Apart from government employees, politicians included, and professionals everyone else is struggling to put enough aside for retirement. Just do a quick calculation. People start work at 20 years of age and intend to retire when they reach 50 years. This is accepted by all public servants. Only these lucky people get their super and earn more by continuing to work for state and federal governments as "consultants". Most people in Western countries live into their 80s now, so during 30 years of work they have to put enough aside to support them for 30 years more. To save enough for this it is necessary to take out at least 50 percent of weekly pay, now! Obviously making super payments this high is not possible. The economy would suffer as current spending power is pushed into the future. Can compulsory superannuation be sustained for the long haul? Well, it appears that this cannot be done.

Another thing that retirees rely on is an increasing interest rate. It is what their retirement sum earns that provides an income. When things get bad as they are now, rates are too low to provide an income. Even in good times inflation can overtake interest rate rises, so there will be no income.

Kevin Rudd's intention to increase productivity will fail. This has been tried in the UK decades ago. First output rises, then scrap production increases, boredom sets in, people cut back on labor intensity and production falls. Workers continue in their jobs living off the base rate (remember pieceworkers are the target of productivity "wars" because services are pretty much averse to output improvement). You won't see a "time and motion" guy in the office. A few decades ago people across the world were applauding productivity of Japanese workers. You don't hear anything these days. The nation is losing its place to China. Post-war Japanese workers were motivated by a social value introduced from the US and they adopted it as if they had owned it for centuries. But young Japanese do not share this imported value system. They are surely individuals today and do not give hours of extra labor for free to the company any more. Bang goes your productivity!

A word bandied about is multi-skilling. This is just a way of reducing downtime between jobs when workers can be given different work to do. They soon tire of this and employees are likely to disappear into "where is .....?" wilderness.

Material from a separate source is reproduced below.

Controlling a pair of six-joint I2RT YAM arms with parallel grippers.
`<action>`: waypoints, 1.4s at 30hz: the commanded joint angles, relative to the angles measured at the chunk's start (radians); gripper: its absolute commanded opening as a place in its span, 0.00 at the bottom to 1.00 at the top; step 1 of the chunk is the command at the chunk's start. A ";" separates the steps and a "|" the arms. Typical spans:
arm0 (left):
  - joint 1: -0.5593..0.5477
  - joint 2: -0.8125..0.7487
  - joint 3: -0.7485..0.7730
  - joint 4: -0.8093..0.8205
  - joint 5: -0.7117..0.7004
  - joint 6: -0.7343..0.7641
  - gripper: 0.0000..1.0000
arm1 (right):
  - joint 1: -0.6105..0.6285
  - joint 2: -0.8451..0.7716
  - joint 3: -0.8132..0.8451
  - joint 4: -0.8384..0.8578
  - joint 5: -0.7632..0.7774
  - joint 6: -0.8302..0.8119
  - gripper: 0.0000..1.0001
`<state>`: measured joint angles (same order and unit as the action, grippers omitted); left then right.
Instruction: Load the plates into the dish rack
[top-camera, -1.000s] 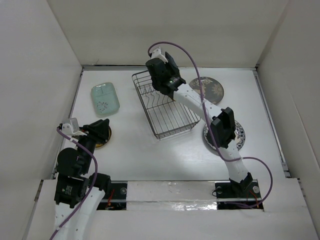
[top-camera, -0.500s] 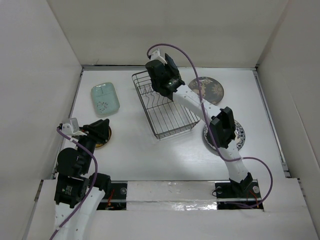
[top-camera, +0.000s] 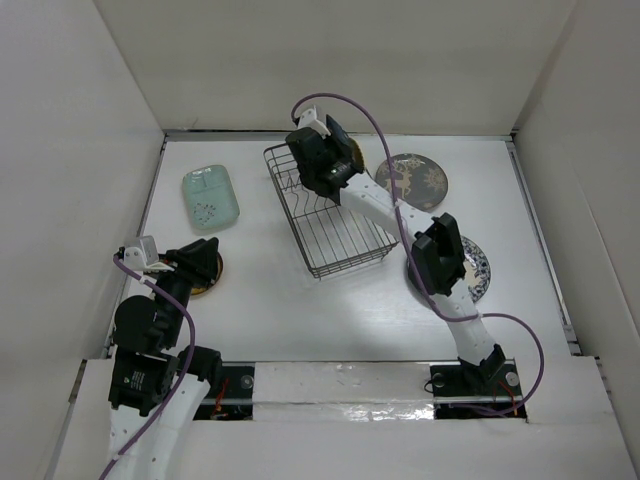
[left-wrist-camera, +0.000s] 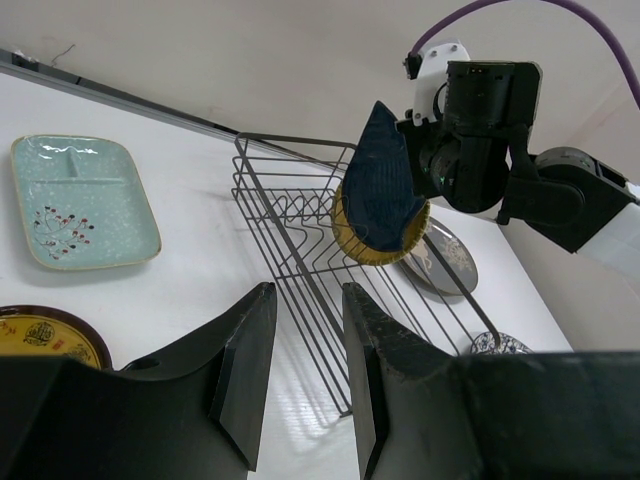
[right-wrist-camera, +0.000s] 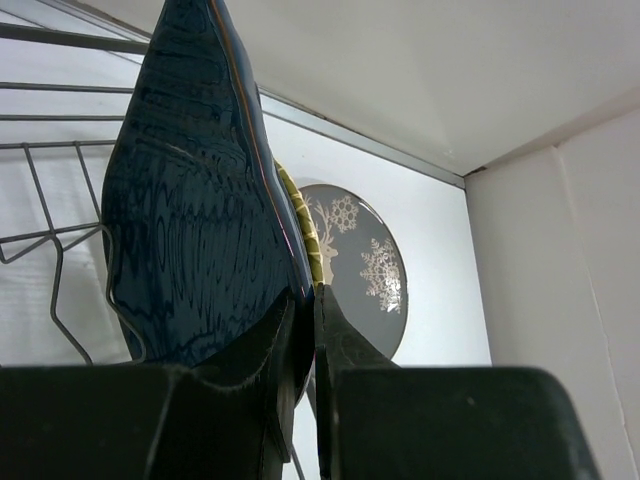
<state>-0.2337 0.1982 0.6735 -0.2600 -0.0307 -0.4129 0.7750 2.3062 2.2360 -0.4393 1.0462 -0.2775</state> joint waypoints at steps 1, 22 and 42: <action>0.007 0.006 -0.003 0.030 -0.003 -0.001 0.30 | 0.026 0.041 -0.007 -0.001 -0.045 0.067 0.00; 0.025 0.023 -0.002 0.030 -0.006 0.000 0.30 | 0.058 -0.054 0.030 0.017 -0.070 0.050 0.64; 0.036 -0.023 0.012 0.010 -0.133 -0.013 0.00 | 0.282 -0.072 -0.172 0.309 -1.123 0.609 0.28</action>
<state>-0.2008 0.1909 0.6735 -0.2810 -0.1310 -0.4171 1.0687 2.1361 1.9930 -0.1223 0.0460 0.2165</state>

Rationing of medical service will also be a problem in the future, as the elderly become first in the queue for services already rendered to the state. The Government will have no answer to this. They can't withhold services to the elderly.

The talk by the Government about what will be the case in 2050 is irrelevant. A significant proportion of the population will be dead by then. There is something that the government will be shocked to discover when it collects its data - most of the national asset base, i.e, property, is owned by the elderly. Will the Government asset test a person's primary residence before allocating retirement funds? It might do this.

The Government does some silly things. Bringing in compulsory parental leave was one of these. Obviously, companies are not now inclined to take on female workers. Perhaps this was a good thing though. A return to the old days of one primary breadwinner would make work for those who really should have it. Note I did not say male workers. A female should be sole breadwinner if she can achieve it.

Older workers are motivated by the same thing as young workers - money. For companies to retain ageing employees they need to get extra money from somewhere - the Government perhaps? The answer to the nation's woes are in the hands of Government. At least that is where people expect the solutions to come from.